The inhabitants of Dearborn, many of them U.S. citizens, share a patriotic pride in their adopted country and an irrational fear of being ousted from their midwestern lives. Uncle Sam came to Dearborn in 1982 as a refugee during the Israeli invasion of Lebanon, and tries to blend in by adorning his house in Michigan sports flags, desperate to deflect the unwanted attention of Immigration and Customs Enforcement officials conducting raids in his neighborhood.

Zeineddine is an assistant professor of creative writing at Oberlin College. A subtle comic undertone runs through his 10 stories, drawing on the naiveté of newcomers with Hollywood aspirations and Arab parents longing for that ultimate brag-worthy status symbol: to see their adult child's business advertised for all their friends to admire. "When will I see your gorgeous face on a billboard?" a mother beseeches her deadbeat son in "Zizou's Voice."

The satire "Speedoman" is narrated alternately by a husband and wife, sharing their vastly different reactions when a newcomer, muscular and well-groomed, arrives at their community pool wearing a Speedo.
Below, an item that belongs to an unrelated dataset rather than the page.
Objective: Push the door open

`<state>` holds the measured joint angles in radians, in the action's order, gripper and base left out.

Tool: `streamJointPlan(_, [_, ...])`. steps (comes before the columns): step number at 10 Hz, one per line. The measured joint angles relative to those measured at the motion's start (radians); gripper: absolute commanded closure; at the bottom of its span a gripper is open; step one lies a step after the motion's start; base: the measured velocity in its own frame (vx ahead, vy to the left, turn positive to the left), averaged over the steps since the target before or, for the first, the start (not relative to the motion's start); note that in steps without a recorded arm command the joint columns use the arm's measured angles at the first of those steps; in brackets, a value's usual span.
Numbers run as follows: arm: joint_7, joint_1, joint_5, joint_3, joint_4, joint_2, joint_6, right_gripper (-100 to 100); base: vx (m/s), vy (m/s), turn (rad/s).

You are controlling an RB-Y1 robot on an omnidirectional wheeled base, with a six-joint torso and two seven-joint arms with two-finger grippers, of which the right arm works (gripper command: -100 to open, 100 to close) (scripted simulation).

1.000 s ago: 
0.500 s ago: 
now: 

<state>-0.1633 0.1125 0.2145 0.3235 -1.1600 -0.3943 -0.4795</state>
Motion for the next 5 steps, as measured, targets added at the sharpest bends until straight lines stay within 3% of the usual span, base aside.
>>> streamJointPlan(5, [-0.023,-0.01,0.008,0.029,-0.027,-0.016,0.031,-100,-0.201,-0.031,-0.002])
The wife is intrigued while her potbellied husband is dismissive and suspicious. The eldest and arguably the most fascinating of Zeineddine's characters is Madame Ayda, a chain-smoking 99-year-old who survived the sinking of the Titanic when she was a 14-year-old bride.

With an uncanny talent for peering deep into his characters' souls, and drawing on the basic humanity they share with their American neighbors, Zeineddine's stories illuminate the vast, comforting similarities culturally divergent communities share with one another. --Shahina Piyarali, reviewer

Shelf Talker: Dearborn is a charming, insightful collection of 10 stories with a delightful, comic edge, exploring the distinct experiences of Arab Americans who have made a home in the midwestern United States.